In September last year, I introduced the National Institute of Teaching (NIoT) at the ResearchEd National Conference in London, where I said that being ‘school led’ ran through everything we do.

Twitter being Twitter, my presentation provoked some reaction. Is ‘school led’ just the latest edu-buzzword? What does it mean in practice? And why does being school led matter?

Those are fair questions. Let me try and answer some of them.

Why we want to be school led

As to the idea that “school led” is just a buzzword, I disagree. At the NIoT, we’ve considered ourselves school led from the outset.

Our parent charity is called the School-Led Development Trust and was set up by four of the most successful school trusts in the country. Between them, they are responsible for 188 schools and together, they educate more than 100,000 children.

What’s more, our campuses are on school sites, for example, and our programmes are delivered by serving teachers and leaders.

We believe this means we can provide varied and granular exemplification that walks the line between evidence fidelity and context, without compromising on quality.

As to what this means in practice, it comes down to the recognition that it’s all too easy for gaps to open up between the design and delivery of professional development and the realities of school life.

Despite good intentions, continuing professional development can often miss the subtleties and complexities of life in schools, undermining its impact and giving rise to unhelpful “translation gaps”. 

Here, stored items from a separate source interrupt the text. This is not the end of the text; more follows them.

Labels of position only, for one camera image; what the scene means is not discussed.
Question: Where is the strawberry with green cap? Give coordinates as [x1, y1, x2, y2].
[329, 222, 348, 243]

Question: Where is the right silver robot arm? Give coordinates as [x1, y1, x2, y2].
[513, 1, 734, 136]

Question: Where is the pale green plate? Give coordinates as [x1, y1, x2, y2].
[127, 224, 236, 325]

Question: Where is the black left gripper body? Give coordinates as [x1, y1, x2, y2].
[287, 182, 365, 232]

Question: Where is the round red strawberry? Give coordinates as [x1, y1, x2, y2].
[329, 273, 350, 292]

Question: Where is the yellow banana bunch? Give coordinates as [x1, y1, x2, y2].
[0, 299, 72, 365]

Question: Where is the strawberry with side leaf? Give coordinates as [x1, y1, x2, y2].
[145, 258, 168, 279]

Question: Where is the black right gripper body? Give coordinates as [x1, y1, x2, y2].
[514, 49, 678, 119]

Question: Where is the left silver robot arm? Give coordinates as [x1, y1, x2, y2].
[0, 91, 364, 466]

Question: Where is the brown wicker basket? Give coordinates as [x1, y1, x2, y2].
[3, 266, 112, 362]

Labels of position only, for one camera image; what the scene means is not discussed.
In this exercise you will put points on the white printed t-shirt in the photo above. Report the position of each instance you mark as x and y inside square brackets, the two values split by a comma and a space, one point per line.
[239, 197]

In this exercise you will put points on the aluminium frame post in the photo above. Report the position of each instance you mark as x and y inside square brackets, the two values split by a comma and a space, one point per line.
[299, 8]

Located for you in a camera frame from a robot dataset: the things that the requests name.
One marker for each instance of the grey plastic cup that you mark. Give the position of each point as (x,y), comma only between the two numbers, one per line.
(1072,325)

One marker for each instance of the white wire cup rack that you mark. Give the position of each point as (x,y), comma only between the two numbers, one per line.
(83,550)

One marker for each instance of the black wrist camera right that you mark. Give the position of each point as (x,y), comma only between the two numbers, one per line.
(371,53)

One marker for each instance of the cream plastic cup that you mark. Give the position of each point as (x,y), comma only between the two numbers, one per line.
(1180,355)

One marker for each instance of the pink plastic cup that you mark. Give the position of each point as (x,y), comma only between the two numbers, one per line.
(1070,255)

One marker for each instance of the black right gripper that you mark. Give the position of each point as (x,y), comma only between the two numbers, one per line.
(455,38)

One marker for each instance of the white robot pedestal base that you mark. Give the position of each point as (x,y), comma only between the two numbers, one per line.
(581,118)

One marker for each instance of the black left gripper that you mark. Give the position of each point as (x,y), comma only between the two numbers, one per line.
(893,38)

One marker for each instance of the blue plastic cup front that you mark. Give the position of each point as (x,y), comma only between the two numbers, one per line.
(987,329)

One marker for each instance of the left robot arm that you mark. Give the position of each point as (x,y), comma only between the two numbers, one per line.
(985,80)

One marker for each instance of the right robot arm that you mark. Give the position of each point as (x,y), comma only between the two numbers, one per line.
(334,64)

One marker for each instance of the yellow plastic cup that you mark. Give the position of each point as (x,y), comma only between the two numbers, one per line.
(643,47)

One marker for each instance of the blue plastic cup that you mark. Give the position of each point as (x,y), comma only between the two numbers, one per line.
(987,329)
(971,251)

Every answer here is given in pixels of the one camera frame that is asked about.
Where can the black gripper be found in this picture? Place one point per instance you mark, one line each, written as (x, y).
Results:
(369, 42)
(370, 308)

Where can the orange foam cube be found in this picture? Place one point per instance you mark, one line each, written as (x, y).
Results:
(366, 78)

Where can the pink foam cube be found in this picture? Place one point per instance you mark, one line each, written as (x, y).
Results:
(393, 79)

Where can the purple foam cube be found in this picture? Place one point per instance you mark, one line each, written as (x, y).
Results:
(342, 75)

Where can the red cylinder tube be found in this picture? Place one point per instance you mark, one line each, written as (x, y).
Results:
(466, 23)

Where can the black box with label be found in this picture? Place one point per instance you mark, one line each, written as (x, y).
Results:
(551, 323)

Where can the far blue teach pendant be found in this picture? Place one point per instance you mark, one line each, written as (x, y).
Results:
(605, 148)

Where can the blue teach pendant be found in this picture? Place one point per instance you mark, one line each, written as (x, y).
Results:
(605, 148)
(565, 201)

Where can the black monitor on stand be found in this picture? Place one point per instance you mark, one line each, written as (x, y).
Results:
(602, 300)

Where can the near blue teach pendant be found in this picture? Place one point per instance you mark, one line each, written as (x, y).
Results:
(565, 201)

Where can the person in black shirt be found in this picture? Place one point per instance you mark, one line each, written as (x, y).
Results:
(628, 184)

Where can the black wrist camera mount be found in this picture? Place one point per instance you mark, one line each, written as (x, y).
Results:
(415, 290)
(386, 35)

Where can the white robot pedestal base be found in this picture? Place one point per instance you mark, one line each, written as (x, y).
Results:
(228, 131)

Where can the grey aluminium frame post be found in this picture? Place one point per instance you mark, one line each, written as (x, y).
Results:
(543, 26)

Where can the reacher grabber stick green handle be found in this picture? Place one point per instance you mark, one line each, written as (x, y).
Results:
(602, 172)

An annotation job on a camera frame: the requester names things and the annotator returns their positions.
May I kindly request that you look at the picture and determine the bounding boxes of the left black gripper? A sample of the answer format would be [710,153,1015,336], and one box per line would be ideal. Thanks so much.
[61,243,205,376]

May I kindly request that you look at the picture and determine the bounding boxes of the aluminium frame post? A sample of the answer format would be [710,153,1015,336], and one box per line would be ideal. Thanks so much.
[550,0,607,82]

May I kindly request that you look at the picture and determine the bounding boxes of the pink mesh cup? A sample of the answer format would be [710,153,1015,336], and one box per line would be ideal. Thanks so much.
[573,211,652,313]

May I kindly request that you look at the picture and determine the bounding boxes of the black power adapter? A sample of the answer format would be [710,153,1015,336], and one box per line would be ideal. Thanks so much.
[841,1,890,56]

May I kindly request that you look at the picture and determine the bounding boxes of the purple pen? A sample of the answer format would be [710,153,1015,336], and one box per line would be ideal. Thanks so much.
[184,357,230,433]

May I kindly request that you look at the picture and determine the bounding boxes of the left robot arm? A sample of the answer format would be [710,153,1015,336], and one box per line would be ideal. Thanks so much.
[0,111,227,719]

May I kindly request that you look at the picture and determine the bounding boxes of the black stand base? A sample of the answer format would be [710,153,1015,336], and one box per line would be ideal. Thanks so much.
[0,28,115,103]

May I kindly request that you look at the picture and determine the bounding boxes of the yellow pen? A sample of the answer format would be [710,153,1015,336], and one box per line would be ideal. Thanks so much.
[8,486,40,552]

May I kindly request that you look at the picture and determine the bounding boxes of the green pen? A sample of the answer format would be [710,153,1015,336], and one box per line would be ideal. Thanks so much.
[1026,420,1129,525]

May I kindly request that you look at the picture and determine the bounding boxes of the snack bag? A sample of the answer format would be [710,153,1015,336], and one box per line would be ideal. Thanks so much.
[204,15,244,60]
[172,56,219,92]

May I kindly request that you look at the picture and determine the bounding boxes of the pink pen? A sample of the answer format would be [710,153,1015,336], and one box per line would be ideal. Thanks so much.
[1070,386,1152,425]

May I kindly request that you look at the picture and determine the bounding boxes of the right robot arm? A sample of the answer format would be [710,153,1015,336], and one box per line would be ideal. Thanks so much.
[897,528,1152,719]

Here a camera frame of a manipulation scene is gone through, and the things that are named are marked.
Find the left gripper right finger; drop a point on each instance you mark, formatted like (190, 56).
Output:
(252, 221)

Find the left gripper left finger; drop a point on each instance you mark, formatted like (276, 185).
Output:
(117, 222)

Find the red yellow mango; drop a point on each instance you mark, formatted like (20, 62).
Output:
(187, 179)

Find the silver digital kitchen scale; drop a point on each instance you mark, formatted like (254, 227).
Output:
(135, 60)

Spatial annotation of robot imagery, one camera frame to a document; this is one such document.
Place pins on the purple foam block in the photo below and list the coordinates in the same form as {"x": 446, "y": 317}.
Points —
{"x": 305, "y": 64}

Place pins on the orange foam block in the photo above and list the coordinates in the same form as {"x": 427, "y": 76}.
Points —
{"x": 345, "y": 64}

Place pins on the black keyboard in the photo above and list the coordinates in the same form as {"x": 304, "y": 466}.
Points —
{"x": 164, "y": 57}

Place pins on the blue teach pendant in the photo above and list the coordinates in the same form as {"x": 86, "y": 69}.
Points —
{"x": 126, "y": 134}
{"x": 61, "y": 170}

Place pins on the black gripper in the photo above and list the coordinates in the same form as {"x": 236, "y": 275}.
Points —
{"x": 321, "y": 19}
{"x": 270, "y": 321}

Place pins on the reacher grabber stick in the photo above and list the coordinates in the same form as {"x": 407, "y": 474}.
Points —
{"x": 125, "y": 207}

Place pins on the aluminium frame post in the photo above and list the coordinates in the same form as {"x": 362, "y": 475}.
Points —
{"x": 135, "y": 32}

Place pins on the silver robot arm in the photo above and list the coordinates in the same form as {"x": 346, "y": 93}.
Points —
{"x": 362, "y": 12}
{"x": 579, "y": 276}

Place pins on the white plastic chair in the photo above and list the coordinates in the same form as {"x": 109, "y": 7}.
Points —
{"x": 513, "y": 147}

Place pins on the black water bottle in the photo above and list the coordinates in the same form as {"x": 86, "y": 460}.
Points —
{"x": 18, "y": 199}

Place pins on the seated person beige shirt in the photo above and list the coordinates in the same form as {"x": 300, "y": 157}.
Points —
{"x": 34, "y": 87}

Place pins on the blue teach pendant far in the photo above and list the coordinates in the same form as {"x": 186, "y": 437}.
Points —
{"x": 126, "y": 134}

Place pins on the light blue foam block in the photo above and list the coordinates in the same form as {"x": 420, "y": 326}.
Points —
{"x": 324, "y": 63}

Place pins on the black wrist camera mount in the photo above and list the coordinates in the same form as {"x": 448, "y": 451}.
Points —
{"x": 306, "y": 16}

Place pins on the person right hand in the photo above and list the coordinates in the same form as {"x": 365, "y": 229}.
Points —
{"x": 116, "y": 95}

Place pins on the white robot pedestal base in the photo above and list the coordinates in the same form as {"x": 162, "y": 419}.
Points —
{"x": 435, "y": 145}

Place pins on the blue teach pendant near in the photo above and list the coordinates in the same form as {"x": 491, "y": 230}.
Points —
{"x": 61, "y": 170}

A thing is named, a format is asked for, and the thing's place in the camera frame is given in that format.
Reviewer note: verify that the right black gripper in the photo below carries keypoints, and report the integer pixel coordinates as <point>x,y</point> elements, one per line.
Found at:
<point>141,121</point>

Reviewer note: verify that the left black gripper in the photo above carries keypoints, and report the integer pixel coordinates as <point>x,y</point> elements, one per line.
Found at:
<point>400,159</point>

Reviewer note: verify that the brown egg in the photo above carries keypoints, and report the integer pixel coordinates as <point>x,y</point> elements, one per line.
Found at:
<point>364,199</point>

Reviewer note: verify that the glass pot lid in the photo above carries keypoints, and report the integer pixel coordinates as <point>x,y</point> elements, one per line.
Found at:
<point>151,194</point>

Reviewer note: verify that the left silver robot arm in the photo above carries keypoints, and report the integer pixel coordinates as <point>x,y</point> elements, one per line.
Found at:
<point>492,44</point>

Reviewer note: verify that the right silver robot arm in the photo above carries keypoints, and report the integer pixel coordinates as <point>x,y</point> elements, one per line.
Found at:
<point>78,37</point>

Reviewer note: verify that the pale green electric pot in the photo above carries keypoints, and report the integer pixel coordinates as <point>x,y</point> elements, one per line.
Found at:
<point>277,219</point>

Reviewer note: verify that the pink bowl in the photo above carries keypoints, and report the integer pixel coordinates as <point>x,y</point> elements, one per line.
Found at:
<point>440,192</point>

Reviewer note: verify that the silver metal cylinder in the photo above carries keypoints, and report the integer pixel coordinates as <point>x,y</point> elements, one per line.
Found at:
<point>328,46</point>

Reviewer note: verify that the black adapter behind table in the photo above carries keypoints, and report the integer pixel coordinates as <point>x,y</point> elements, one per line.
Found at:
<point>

We believe these gaps blunt the impact that good research can have, and mean the research becomes less valuable for teachers, leaders and the children they serve. 

As such, we need to ensure that anything that claims to improve teaching outcomes, reduce workload and develop the necessary skills to grow as an educator, does exactly that on the ground - in schools, classrooms and staffrooms across the country.

This is why it really matters - because if we are not school led, we are not truly benefiting the people we are here to serve and, by extension, the pupils they teach.

Walking the walk

How can we do this in reality, then?

It would certainly be easy to talk the talk but slowly drift away from schools and allow for our own gaps to open up.

As such, we are working to be proactive in creating close links with schools to ensure we can deliver on our school-led ethos.

For example, everyone who joins the NIoT will have to demonstrate a clear commitment to our mission, to helping schools and the children they serve. We’ll encourage joint roles so staff are able to work for both the NIoT and schools.

We’ll make sure our people take an active role in schools by volunteering within our school communities - on everything from career days to exam invigilation or cover lessons.

We’ll also work to support our people to become school governors in their local communities, and develop habits and behaviours that are respectful of teachers’ time, such as not expecting teachers to read emails during the teaching day.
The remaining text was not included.